Я увидел Онегу, на внутренней лестнице нашего терема, где мы живём с Яваном, в этот наш приезд в Ганеш. Я окликнул её, я её не видел несколько дней, пропуская по утрам, как она выходила с Солнечного двора, я в течение дня не мог её найти. И вот она в нашем доме.

Она обернулась:

– Лай-Дон? ты… ах, да! Ну что, пойдёшь со мной дальше по домам? Или того раза хватило? – улыбнулась, хотя я вижу, она не такая спокойная как в прошлый раз. Что-то изменилось, что-то, чего я не могу уловить…

– Идём! – обрадовался я, забирая увесистую корзину у неё из рук.

Глава 4. Царица

Как мне нравится эта необыкновенная северная страна! Мне нравится и прозрачная, будто хрустальная природа, трава тонкая и такая нежно-зелёная, какой никогда не бывает почему-то на юге. Прозрачные светлые леса, из сосен и берёз, полные птиц и зверья. Широкие равнины, но не наши степи, а холмистые, поросшие обильными травами, с возвышающимися глыбами скал.

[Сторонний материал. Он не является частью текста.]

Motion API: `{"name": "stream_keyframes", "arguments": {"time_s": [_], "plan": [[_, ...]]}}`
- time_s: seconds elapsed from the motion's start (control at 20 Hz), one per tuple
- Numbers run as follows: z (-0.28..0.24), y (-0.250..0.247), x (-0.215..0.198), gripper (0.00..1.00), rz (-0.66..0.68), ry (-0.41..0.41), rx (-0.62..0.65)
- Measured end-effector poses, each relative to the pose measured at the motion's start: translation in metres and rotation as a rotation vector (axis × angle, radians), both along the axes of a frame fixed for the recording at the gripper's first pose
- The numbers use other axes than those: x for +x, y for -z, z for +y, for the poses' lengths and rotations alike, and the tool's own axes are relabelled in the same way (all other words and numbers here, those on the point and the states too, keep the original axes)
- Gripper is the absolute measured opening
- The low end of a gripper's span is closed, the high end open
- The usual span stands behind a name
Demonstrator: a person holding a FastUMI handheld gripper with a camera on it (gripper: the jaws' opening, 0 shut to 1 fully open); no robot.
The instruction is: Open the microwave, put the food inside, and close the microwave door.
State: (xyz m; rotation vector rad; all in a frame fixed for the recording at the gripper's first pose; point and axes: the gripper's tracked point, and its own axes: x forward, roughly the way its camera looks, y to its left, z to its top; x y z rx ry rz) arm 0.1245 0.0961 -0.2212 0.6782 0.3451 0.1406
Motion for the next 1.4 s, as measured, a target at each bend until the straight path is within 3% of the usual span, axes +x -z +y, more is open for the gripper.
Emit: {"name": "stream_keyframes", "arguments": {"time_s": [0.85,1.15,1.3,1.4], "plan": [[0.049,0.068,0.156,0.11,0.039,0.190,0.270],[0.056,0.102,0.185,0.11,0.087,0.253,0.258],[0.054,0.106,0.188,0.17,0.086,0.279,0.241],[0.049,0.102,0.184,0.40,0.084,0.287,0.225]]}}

Цветы, аромат которых сладок как нигде, как не бывает в степях на юге, где моя мать, прекрасная золотоволосая царица Яна, родила меня в самый жаркий месяц лета. Обильные реки и полноводные озёра, полные рыбы, уток, гусей, журавлей и другой водной и полуводной живности.

Зимы здесь суровы морозами, так же как и там, где я рос, но куда мягче ветры, и снегопады похожи на благословение Небес, а не на проклятие, как наши, секущие кожу и коней степные метели. Дни зимой становятся так коротки, а ночи так длинны, что как нигде располагает, к размышлениям, к учению, и к любовным ласкам.

Здешние озёра прозрачны так, что дно видно даже на глубине, когда смотришь с лодки, скользящей по их глади. И можно видеть рыб, спокойно стаями кружащих в толще удивительно прозрачной воды. И я думаю, можно увидеть даже русалок…

Воды лесных озёр похожи на глаза моих любимых добрых жён – светло– коричневые, от того, что годами настаиваются на опавшей листве. Рек, озёр, родников и ручьёв здесь столько, что становится понятно, где вся вода, которой так недостаёт на юге, откуда пришли мы. И дожди здесь обильны и часты, что тоже нравится мне. Даже обширные местные болота с поросшей ярко-зелёной травой, камышами и осокой удивительно красивы. А лягушки, поющие в них вначале лета, кажутся мне радостным благозвучием.